BACKGROUND
The present invention relates to a portable lifting system, and more particularly to an ergonomic, portable lifting system for use in industrial manufacturing environments.
Current portable lifting systems typically include a base, a vertical structure extending above the base, a boom connected to the vertical structure, and a wire or rope that passes over an end of the boom and is used to lift a component.
SUMMARY
In accordance with one construction, the invention provides a portable lifting system including a moveable base component including a scissors lift assembly, and a crane assembly coupled the movable base component, the crane assembly including a support member and a boom coupled to the support member.
In accordance with another construction, the invention provides a portable lifting system including a moveable base component that includes a scissors lift assembly, a plurality of wheels coupled to the scissors lift assembly, and a handle. The portable lifting system also includes a crane assembly coupled the movable base component, the crane assembly including a support member coupled to the base component, a plurality of positioning members disposed along and coupled to the support member, a telescoping boom releasably coupled to one of the positioning members, a winch, and a line coupled to the winch and extending over the telescoping boom.
Other aspects of the invention will become apparent by consideration of the detailed description and accompanying drawings.
BRIEF DESCRIPTION OF THE DRAWINGS
FIG. 1 is a left side perspective view of a portable lifting system according to one construction of the invention, in a fully lowered position.
FIG. 2 is a left side perspective view of the portable lifting system of FIG. 1, in a fully raised position.
FIG. 3 is a back side view of the portable lifting system of FIG. 1.
FIG. 4 is a left side perspective view of the portable lifting system of FIG. 1, in a folded position.
FIG. 5 is a front side perspective view of the portable lifting system of FIG. 1, in a first pivoted position.
FIG. 6 is a front side perspective view of the portable lifting system of FIG. 1, in a second pivoted position.
FIG. 7 is a left side view of the boom of the portable lifting system of FIG. 1.
DETAILED DESCRIPTION
Before any embodiments of the invention are explained in detail, it is to be understood that the invention is not limited in its application to the details of construction and the arrangement of components set forth in the following description or illustrated in the following drawings.
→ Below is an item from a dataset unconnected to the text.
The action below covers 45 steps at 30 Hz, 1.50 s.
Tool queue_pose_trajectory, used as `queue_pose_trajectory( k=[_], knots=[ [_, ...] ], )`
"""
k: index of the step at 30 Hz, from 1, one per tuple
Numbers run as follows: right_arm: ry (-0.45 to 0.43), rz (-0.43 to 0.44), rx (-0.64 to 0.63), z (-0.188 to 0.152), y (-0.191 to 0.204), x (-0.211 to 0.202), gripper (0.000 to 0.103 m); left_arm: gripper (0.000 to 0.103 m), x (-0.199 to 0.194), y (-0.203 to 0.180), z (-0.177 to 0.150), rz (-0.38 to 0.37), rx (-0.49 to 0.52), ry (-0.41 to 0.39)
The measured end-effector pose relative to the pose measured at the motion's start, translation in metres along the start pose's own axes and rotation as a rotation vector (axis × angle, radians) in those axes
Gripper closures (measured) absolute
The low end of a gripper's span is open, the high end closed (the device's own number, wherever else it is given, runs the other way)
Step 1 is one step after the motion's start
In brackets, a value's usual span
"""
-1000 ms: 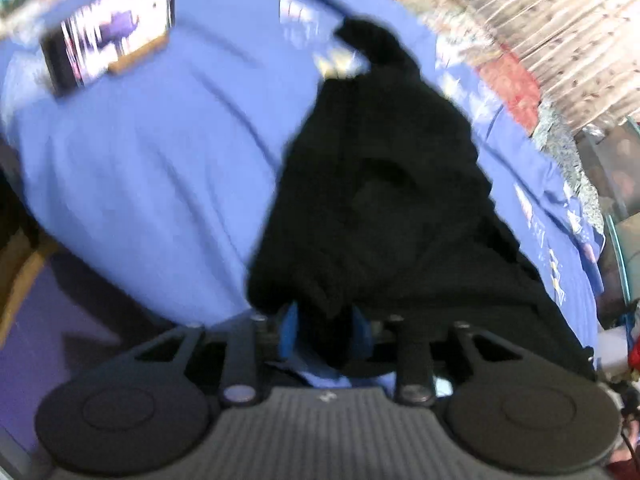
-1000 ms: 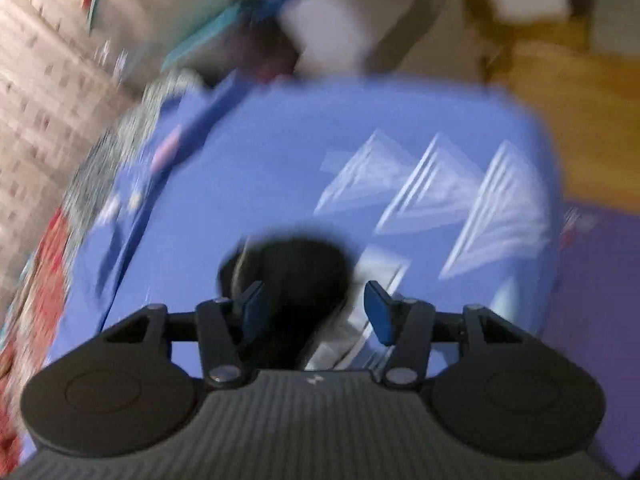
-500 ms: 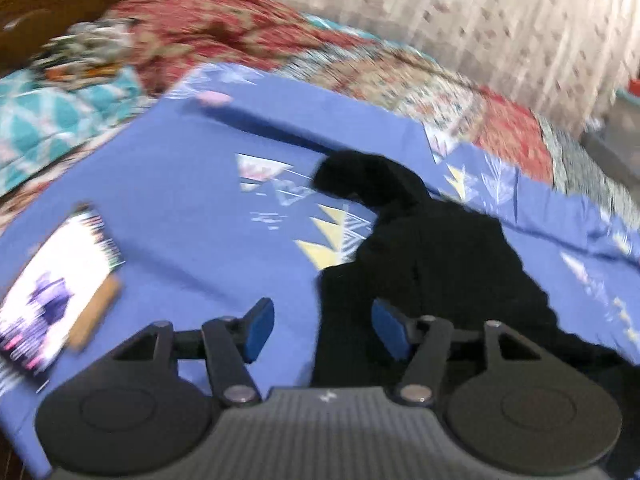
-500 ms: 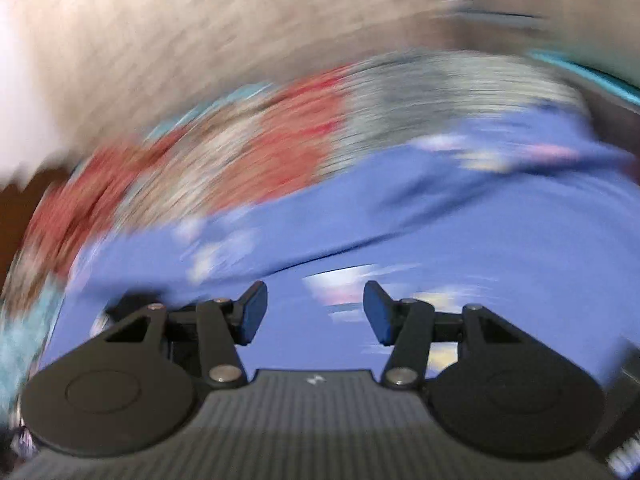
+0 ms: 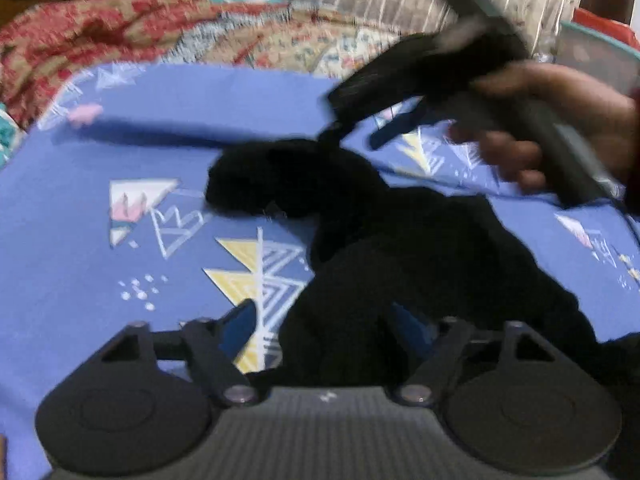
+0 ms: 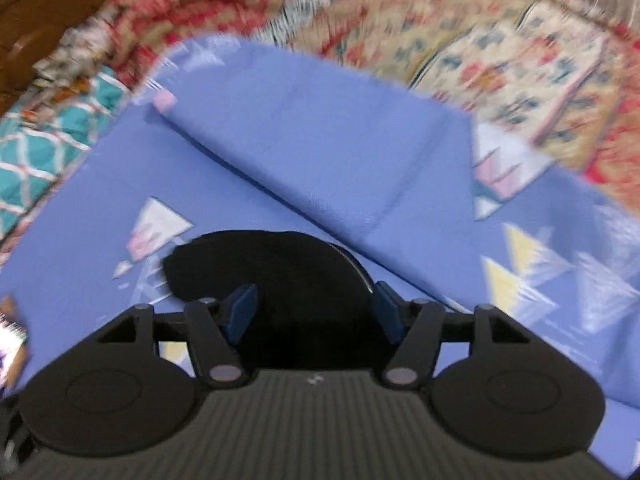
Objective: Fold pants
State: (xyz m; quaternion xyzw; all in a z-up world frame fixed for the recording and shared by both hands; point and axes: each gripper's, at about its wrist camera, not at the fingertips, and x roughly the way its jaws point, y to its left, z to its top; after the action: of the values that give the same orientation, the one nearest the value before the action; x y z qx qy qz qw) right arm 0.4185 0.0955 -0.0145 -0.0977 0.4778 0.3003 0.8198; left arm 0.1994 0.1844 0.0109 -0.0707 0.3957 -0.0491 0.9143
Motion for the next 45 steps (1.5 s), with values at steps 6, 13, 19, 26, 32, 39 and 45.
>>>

The invention is capable of other embodiments and of being practiced or of being carried out in various ways.
FIGS. 1-6 illustrate a portable lifting system 10. The portable lifting system 10 includes a base component 14 and a crane assembly 18 coupled to the base component 14.
The base component 14 is moveable, and includes wheels 22. The wheels 22 are caster wheels. The illustrated construction includes four wheels 22, though other constructions can include different numbers of wheels 22. In some constructions the base components 14 can include tracks or other structures that permit movement of the base component 14.
The base component 14 also includes a scissors lift assembly 26. As illustrated in FIG. 2, the scissors lift assembly 26 is coupled to the wheels 22 and includes a lower frame 30, an upper frame 34, and a plurality of moveable scissors elements 38 coupling the lower frame 30 to the upper frame 34. The scissors lift assembly 26 also includes a hydraulic cylinder 42 coupled to both the lower frame 30 and one of the scissors elements 38 to raise and lower the upper frame 34 relative to the lower frame 30. The scissors lift assembly 26 also includes a first handle 46 to operate the hydraulic cylinder 42, and a second handle 50 to push and move the overall portable lifting system 10. The base component 14 also includes counterweight structures 54 that are coupled (e.g., welded) to the lower frame 30. The counterweight structures 54 provide a counterweight to a component that is lifted by the crane assembly 18. The counterweight structures 54 prevent the portable lifting system 10 from tipping.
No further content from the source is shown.